Siempre he creído que mi
alma es mitad flamenca y mitad afroamericana. Ambas culturas tienen elementos
comunes que se proyectan emocionalmente con pasión. Hay en ellas la expresión
de lo más hondo de todas las almas silenciadas del planeta. Los que no somos
ellos, encontramos en su arte aquello que desde niños nos enseñaron a esconder.
Lo que para nuestros educadores eran signos de debilidad, es para ellos la muestra
de su grandeza de espíritu, su diferencia, su identidad.
Sí, soy mitad flamenco
desde que acudí a un teatro de Sevilla a los 19 años. Mi alma rockera quedó
hecha añicos con aquella música antigua, inexplicablemente cercana e inmortal.
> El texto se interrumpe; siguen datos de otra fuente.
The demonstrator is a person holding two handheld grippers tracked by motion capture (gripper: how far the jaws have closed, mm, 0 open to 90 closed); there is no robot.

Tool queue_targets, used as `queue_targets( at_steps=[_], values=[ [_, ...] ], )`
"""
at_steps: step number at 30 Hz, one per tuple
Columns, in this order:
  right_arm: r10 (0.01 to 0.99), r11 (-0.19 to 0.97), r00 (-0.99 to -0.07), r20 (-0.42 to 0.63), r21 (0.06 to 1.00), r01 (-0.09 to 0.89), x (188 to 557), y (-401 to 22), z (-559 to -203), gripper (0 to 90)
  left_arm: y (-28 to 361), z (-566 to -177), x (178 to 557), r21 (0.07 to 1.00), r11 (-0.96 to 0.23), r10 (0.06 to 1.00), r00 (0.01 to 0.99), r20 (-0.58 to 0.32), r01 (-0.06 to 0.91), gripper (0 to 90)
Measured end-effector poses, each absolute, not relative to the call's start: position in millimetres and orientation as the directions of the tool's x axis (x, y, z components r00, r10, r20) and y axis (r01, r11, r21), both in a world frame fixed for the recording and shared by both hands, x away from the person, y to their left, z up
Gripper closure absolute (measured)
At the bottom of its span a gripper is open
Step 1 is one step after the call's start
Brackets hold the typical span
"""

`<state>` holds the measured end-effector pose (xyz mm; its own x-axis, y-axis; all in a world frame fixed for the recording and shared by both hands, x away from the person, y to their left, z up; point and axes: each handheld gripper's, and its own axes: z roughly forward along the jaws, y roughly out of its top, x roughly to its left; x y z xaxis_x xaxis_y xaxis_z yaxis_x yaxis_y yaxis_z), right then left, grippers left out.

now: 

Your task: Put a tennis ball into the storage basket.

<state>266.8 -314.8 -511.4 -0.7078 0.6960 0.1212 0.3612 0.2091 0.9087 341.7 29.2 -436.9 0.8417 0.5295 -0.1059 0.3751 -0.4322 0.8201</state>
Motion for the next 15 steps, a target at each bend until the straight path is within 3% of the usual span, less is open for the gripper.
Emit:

Me cautivó su ritmo y su compleja desnudez. Poco después y gracias al crítico
Miguel Acal, asistí a alguna fiesta privada en casa de mis padres en Bormujos
con Pedro Peña y Pedro Bacán. Recuerdo que me tiré de cabeza, a pesar de mi
enfermiza timidez, a tocar palmas con ellos. Les sorprendió tanto como a mí que
no destruyese el duende de aquellas largas e invernales madrugadas. Y yo, que hasta
entonces había despreciado aquella música con la arrogancia de la juventud y la
modernidad, me di cuenta de que una parte de mí era orgullosamente flamenca.
Recupero estos recuerdos
ahora que ha muerto Paco de Lucía llevándose con él una parte de nosotros mismos.
Porque el artista es el médium que da voz al grito enmudecido de nuestras almas.